Then, it seems, a good solution to solve the problem is to have server owner to declare in advance what are intended use and what's not. Accessing information without providing the correct password is certainly unintended use, so is guessing passwords. And accessing knowing the password is definitely the intended mode of operation.
A logical step is to make that machine readable. Oh, wait, suddenly this is getting to the server software and configuration, that server developer/administrator had screwed up.
My question is - why we don't make that logical step and simplify things instead of relying on some "should be common sense" and "you should've known you wasn't supposed to do so" completely-gray-area?
Sort of, but in machine-readable form and under well-known location (like /robots.txt) so you could read and comply with them before you access the site.
As for those exact terms, I suspect (IANAL) those exact terms prohibit almost any access to the site, as, for example, they forbid any programmatic access to obtain the information, and I haven't heard of any non-software user-agent implementations.
You can translate "programmatic" as "automated" as in "someone coded a program/tool to, in a programmatic way, access the website and retrieve the data"
As opposed to a human being in a non-programmatic way, opening his browser and accessing the website.
> someone coded a program/tool to, in a programmatic way, access the website and retrieve the data
Doesn't, for example, Firefox, perfectly fit this description?
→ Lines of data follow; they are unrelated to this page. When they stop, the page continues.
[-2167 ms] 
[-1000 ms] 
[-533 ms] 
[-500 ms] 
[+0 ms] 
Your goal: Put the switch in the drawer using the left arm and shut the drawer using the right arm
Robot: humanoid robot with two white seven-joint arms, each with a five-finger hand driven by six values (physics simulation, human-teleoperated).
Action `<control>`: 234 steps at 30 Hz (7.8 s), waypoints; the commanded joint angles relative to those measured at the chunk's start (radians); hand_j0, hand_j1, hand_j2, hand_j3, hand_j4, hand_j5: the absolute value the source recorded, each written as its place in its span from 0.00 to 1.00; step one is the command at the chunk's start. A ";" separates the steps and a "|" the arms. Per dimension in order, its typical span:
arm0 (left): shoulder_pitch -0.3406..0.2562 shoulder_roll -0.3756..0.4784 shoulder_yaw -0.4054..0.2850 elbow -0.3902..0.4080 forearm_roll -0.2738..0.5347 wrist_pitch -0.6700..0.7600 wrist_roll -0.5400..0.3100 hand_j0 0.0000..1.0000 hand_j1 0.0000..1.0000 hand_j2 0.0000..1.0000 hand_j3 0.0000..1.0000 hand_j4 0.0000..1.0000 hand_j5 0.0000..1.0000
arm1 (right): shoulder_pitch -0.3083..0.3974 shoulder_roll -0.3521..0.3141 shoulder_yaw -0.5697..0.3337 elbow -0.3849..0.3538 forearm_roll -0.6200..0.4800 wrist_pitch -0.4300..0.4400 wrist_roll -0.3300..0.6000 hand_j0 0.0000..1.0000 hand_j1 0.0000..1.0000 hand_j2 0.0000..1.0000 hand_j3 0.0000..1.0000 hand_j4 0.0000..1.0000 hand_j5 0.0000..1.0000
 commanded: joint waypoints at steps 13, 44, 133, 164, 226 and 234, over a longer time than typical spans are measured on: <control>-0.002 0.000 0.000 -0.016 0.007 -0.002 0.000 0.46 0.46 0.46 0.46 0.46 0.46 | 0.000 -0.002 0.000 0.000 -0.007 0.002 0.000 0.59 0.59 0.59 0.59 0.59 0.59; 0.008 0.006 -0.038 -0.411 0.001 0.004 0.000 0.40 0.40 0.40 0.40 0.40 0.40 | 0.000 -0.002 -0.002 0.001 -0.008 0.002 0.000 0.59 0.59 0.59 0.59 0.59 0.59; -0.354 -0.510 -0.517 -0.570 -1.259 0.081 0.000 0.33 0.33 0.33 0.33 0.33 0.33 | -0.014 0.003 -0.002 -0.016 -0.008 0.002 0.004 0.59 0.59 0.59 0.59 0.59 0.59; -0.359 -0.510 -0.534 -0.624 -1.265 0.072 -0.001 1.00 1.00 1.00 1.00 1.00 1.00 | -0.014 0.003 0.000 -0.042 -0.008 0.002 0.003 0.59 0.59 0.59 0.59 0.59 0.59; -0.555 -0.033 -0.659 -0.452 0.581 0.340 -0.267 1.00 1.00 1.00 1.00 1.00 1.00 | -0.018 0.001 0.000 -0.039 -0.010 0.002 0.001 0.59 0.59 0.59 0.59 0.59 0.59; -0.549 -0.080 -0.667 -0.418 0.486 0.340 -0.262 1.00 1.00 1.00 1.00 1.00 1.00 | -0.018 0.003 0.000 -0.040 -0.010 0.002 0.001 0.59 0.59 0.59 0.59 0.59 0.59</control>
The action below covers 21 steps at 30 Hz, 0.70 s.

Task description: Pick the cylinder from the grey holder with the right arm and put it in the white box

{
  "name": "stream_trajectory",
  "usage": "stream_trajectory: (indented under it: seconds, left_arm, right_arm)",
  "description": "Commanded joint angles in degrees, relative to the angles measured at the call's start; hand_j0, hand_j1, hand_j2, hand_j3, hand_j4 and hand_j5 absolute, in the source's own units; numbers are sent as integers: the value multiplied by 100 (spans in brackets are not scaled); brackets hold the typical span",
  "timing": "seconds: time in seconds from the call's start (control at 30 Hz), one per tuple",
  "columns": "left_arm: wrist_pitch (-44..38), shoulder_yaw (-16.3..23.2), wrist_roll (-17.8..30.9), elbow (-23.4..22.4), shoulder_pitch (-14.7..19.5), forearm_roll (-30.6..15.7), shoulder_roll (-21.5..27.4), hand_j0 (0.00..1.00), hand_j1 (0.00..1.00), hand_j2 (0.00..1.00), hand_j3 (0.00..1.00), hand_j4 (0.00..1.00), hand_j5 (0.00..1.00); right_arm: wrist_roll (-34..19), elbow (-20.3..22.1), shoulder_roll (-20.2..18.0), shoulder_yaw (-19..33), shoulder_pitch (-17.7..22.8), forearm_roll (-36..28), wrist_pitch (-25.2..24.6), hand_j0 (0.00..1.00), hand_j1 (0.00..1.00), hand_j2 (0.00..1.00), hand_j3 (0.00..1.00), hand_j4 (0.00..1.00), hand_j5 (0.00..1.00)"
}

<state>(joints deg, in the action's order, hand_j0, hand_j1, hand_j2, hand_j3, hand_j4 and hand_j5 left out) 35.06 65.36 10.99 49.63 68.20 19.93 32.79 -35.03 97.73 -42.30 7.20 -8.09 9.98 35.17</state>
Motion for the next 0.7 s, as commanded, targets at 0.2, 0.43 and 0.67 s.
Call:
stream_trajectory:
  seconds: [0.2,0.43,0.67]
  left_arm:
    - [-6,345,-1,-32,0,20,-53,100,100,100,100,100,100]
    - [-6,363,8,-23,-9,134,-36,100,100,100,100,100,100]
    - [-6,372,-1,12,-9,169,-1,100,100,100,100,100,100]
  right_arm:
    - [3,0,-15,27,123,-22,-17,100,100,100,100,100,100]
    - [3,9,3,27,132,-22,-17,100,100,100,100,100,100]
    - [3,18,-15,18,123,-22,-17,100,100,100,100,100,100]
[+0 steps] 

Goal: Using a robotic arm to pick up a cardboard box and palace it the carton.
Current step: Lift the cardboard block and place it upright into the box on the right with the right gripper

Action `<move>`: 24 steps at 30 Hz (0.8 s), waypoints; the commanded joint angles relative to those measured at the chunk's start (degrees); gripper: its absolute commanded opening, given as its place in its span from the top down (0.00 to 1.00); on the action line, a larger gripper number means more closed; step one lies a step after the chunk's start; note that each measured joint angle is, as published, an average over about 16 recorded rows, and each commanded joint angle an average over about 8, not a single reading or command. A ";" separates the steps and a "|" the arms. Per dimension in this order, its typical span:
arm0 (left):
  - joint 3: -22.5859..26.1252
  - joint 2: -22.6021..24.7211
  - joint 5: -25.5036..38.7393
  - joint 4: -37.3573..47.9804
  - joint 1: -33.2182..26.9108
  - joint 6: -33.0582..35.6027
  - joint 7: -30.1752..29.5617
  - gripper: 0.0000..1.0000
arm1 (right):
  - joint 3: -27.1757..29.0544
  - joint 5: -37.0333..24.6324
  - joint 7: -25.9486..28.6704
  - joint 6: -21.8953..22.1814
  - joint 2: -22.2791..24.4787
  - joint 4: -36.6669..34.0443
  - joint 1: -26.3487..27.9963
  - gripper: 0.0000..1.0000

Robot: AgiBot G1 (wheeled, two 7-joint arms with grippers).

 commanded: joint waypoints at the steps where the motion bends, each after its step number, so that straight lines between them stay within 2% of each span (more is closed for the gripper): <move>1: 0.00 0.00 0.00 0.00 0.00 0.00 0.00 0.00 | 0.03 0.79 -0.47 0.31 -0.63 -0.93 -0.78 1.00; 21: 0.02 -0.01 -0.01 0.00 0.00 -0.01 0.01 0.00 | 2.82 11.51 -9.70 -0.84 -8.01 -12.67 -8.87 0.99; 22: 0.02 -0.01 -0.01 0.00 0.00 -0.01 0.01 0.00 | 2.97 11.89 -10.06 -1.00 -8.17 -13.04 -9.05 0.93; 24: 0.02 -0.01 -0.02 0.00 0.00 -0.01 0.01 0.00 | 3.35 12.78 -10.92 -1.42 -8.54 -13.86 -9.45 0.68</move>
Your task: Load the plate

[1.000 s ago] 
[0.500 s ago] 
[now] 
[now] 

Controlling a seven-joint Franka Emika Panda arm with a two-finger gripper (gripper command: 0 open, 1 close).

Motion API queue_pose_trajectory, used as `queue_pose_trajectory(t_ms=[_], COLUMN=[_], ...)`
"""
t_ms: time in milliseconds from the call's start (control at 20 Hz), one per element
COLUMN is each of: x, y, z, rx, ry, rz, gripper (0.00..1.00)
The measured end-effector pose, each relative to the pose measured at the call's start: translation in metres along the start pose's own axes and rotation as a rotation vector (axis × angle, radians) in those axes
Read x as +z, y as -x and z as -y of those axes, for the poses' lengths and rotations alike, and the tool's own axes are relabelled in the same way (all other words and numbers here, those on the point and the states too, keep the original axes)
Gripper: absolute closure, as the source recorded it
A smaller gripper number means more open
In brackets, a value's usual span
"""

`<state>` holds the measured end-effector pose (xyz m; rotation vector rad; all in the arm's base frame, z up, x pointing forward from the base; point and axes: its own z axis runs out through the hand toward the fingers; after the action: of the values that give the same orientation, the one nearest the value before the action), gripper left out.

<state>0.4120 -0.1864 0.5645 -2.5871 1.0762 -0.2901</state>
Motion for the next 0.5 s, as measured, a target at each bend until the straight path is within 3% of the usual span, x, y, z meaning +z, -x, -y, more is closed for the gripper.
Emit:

Yes, I do manually enter the base URL to access, but if that's the distinctive feature...
> As opposed to a human being in a non-programmatic way, opening his browser and accessing the website.
... then manually typing in ./scrape.py www.att.com is non-programmatic, too. :)
Or, maybe, I'm not getting the correct meaning of "automated" due to bad English comprehension and false analogies from other languages. But I always thought every request on the Internet is automated and done by some kind of hardware+software combo, so forbidding "programmatic" access is complete nonsense (access control and rate-limiting are the proper solutions).
(And, if that matters, author of scrape.py does not need to conform to AT&T's TOS if s/he don't actually use the script by themself.)
Wait: so before accessing a website I have to go read its terms of use?
What if I set up a website, put a clause saying "you agree to pay $50/page view" in there, and hid it away. Google crawlers will find my site in no time, and then I can start raking the dollars in, right?
A logical step is to make that machine readable. Oh, wait, suddenly this is getting to the server software and configuration, that server developer/administrator had screwed up.
My question is - why we don't make that logical step and simplify things instead of relying on some "should be common sense" and "you should've known you wasn't supposed to do so" completely-gray-area?